The eggs of the common species are laid in spring, fifteen to twenty, in some convenient cavity. These are carefully watched, and even after the birth of the young earwigs, the mother still tends them as a hen does her chicks.

=Grasshopper=, a name given to numerous insects forming the locust family. They usually live among vegetation, in woods and thickets or in the open field. Most of them feed on flies and caterpillars, in catching which they use their powerful fore-legs, but many affect plants, and some combine both diets.

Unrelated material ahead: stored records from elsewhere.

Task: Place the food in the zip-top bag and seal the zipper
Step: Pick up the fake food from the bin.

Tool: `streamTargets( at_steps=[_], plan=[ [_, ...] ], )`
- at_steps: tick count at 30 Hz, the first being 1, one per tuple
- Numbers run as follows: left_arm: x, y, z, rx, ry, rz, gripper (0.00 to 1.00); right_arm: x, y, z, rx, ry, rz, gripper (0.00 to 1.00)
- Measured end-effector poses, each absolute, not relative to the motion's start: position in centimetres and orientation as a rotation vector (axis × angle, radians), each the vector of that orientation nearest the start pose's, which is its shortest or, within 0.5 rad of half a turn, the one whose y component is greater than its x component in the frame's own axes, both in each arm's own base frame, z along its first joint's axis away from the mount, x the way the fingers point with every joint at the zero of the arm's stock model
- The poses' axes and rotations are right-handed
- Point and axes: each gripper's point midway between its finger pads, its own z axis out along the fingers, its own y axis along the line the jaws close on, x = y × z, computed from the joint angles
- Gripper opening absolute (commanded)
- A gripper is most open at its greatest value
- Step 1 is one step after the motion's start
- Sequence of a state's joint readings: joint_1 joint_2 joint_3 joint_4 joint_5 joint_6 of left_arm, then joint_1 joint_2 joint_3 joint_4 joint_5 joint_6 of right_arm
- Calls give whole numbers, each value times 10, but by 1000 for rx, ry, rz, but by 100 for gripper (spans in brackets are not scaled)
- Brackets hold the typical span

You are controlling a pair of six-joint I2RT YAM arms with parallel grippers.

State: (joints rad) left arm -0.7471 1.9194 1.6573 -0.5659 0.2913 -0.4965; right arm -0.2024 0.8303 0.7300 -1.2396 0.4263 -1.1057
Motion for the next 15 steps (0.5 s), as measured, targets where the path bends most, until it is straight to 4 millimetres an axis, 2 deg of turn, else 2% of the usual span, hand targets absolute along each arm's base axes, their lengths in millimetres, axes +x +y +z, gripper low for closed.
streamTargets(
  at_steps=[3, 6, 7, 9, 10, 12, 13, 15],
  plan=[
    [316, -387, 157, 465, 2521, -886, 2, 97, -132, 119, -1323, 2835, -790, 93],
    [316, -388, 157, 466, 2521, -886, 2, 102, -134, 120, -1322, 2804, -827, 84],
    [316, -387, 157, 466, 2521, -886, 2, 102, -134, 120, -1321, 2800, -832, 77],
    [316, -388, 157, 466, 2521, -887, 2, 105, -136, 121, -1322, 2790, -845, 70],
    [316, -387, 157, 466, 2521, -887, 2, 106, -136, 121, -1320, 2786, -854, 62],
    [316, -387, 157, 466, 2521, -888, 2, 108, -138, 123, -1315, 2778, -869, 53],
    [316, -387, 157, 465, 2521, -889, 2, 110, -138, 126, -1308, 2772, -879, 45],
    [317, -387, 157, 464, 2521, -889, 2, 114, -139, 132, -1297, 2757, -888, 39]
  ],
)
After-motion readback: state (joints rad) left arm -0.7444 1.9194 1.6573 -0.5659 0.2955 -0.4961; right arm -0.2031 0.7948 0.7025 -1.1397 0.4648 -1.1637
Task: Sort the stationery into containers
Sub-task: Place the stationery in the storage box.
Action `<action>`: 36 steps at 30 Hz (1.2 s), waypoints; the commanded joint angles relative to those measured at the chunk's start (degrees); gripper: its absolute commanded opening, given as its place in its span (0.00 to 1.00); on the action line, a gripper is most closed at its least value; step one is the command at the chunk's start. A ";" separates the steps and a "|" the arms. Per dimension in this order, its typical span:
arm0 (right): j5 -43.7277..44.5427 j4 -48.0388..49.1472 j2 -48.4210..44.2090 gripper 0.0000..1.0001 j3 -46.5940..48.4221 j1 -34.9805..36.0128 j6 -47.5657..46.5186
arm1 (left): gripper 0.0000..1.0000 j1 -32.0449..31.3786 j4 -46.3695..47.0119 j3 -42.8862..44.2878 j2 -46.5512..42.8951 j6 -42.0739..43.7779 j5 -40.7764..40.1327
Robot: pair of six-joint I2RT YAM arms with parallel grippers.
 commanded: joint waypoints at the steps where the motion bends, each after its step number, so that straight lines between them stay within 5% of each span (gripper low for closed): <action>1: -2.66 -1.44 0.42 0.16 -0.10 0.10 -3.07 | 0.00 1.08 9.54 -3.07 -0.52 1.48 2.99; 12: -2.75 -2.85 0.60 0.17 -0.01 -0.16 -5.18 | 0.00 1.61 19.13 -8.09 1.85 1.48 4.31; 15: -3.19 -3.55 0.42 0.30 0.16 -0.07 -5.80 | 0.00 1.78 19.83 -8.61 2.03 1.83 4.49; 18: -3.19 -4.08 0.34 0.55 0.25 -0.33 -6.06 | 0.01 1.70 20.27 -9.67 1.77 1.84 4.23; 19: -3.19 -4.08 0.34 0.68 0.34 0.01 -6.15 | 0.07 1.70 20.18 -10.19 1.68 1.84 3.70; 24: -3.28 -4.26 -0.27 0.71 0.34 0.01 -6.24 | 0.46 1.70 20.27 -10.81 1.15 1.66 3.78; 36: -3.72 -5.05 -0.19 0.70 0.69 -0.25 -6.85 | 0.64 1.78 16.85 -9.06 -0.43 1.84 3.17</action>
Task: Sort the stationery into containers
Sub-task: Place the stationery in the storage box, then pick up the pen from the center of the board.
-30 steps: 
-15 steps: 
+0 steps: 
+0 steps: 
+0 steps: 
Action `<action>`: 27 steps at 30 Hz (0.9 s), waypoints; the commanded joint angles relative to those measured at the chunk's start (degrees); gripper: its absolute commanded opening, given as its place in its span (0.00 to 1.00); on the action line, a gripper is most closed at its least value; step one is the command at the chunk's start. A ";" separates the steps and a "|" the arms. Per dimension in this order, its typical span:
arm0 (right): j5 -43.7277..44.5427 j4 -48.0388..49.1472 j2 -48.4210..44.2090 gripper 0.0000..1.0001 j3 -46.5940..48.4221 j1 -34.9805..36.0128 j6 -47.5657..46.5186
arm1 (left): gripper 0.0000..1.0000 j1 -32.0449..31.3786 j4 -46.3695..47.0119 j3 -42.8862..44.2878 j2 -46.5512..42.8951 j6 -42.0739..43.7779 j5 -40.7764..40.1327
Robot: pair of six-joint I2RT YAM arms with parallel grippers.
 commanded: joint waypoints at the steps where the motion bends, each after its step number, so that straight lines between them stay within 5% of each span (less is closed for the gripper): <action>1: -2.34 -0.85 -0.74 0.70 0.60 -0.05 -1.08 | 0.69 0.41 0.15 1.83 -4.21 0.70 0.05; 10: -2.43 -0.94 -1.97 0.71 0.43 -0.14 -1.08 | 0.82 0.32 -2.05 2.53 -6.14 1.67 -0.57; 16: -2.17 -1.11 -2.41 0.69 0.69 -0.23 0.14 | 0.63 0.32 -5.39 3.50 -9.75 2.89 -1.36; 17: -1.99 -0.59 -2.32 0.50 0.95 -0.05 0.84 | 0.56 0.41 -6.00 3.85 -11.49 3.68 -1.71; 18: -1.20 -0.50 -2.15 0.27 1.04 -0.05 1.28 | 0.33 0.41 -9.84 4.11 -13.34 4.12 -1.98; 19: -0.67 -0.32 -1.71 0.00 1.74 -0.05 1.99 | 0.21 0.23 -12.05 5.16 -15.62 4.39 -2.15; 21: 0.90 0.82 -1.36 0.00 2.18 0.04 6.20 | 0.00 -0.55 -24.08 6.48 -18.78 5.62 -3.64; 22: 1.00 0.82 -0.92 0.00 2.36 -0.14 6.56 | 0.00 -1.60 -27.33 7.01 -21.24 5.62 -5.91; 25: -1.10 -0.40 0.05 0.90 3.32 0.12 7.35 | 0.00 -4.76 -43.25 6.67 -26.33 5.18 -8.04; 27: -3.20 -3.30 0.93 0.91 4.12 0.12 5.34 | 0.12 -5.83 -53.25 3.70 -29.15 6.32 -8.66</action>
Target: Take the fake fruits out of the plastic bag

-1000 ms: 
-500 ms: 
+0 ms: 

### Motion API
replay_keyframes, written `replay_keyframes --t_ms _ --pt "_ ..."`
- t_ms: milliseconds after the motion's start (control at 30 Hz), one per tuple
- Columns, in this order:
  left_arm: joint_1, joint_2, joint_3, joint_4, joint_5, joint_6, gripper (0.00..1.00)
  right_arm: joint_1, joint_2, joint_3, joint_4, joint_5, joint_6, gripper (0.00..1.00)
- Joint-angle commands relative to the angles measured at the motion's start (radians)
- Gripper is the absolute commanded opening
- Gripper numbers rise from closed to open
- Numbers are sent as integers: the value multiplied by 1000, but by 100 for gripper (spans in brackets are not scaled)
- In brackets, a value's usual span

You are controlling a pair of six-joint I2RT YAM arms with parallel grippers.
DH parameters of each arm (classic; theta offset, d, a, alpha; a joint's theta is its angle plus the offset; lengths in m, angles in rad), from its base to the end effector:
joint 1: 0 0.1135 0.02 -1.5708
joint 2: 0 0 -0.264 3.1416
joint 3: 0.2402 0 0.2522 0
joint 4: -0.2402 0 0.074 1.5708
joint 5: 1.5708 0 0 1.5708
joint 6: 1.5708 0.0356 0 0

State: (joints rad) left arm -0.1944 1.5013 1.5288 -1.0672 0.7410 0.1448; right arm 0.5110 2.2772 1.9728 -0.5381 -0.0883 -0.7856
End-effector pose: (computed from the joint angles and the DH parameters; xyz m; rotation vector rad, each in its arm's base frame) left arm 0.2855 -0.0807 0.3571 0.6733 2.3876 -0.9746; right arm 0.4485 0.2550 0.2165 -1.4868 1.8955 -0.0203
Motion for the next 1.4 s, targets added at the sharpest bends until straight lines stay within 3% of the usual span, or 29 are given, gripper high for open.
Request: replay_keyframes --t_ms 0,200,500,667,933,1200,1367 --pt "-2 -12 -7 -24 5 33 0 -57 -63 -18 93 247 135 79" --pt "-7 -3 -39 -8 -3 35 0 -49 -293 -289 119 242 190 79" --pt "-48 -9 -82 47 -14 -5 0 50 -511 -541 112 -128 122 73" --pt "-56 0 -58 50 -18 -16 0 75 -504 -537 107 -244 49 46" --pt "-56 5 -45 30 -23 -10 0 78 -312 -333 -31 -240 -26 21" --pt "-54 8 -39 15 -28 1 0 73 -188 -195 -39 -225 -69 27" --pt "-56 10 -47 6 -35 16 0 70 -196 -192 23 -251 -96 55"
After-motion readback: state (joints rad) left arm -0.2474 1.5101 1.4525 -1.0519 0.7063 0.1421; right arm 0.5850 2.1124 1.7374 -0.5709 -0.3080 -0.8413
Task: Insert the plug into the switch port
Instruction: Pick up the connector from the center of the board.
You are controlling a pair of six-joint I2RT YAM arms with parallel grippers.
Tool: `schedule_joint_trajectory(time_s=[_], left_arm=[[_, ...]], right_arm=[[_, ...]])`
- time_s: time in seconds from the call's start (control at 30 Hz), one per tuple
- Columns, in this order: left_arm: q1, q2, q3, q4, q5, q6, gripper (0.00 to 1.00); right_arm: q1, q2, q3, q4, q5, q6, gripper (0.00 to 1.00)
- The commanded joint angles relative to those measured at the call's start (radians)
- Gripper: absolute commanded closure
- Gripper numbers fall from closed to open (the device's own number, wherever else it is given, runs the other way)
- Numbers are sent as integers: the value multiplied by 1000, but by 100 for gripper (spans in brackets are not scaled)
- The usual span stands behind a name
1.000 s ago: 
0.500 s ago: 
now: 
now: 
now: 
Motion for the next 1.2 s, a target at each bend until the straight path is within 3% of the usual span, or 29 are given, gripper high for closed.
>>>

In the grasshopper the head is placed vertically; the slender antennae are longer than the body; there are hemispherical eyes, but rarely eye-spots; wings and wing-covers are generally present. The right (and occasionally also the left) wing-cover of the male bears a clear, round membrane stretched on a ring, which produces the well-known “chirp” when set in vibration.

The females have a long egg-positor. The eggs are laid by means of it either in the earth or in some dry stem. From these, in spring, larvæ are developed, which are virtually like the adults, but molt at least six times before they become full-grown.

=Katydid=, a name applied to numerous American insects, nearly related to grasshoppers. They frequent trees, shrubbery, and grass, and are well concealed in the foliage by their green color. In their general habit, _e. g._ in the song to which the syllables “kat-y-did” refer, and in the egg-laying accomplished by the long egg-positors of the female, these lively insects resemble grasshoppers.

=Locusts= (_Acrididae_) are large, ground-loving insects, of world-wide distribution, famous for their voracious vegetarian appetite. In size they vary from one-quarter inch to five inches in length. They have strong hind-legs with great leaping powers, large heads with formidable mouth-organs, shorter antennæ and robuster bodies than grasshoppers. Both winged and wingless forms occur, the former with strong powers of flight. The females have strong egg-positors by which they bore holes for their eggs. The numerous eggs are laid in holes drilled in the ground; the young when hatched generally resemble the parents except in the absence of wings. From the first they are gregarious, and excessively voracious except during their repeated molts; they devour all green things, and even one another, and are often forced by stress of hunger and excessive multiplication to migrate in great swarms.

Their ravages sometimes cause widespread famine and ruin. One of the most famous and destructive forms is the Rocky Mountain Locust (_Caloptenus spretus_); the most abundant migratory species of the East, so often mentioned in the Scriptures, is _Pachytylus migratorius_.

=ANTS, BEES AND WASPS= (_Hymenoptera_)

These membrane-winged insects are the most intelligent of their kind. They are readily recognized by the presence of four transparent wings traversed by a comparatively small number of veins, the hinder ones being much smaller than the others, to which they are in many instances attached during flight by means of a row of minute hooks. The posterior end of the body in the female is commonly provided with a piercing apparatus, which may either serve for boring holes, in which eggs are laid, in which case it is called an “ovipositor,” or may have been modified into a poisoned sting, useful for offense and defense. The black and yellow or black and red bands of wasps and bees are “warning colors,” indicating their stinging powers.

The larvæ either resemble caterpillars or are pale, helpless maggots, devoid of limbs, for the welfare of which more or less elaborate provisions are made by the mother insect. Later on a pupa stage is reached, from which the winged adult ultimately emerges. The highest members of the order live in communities comprising several casts.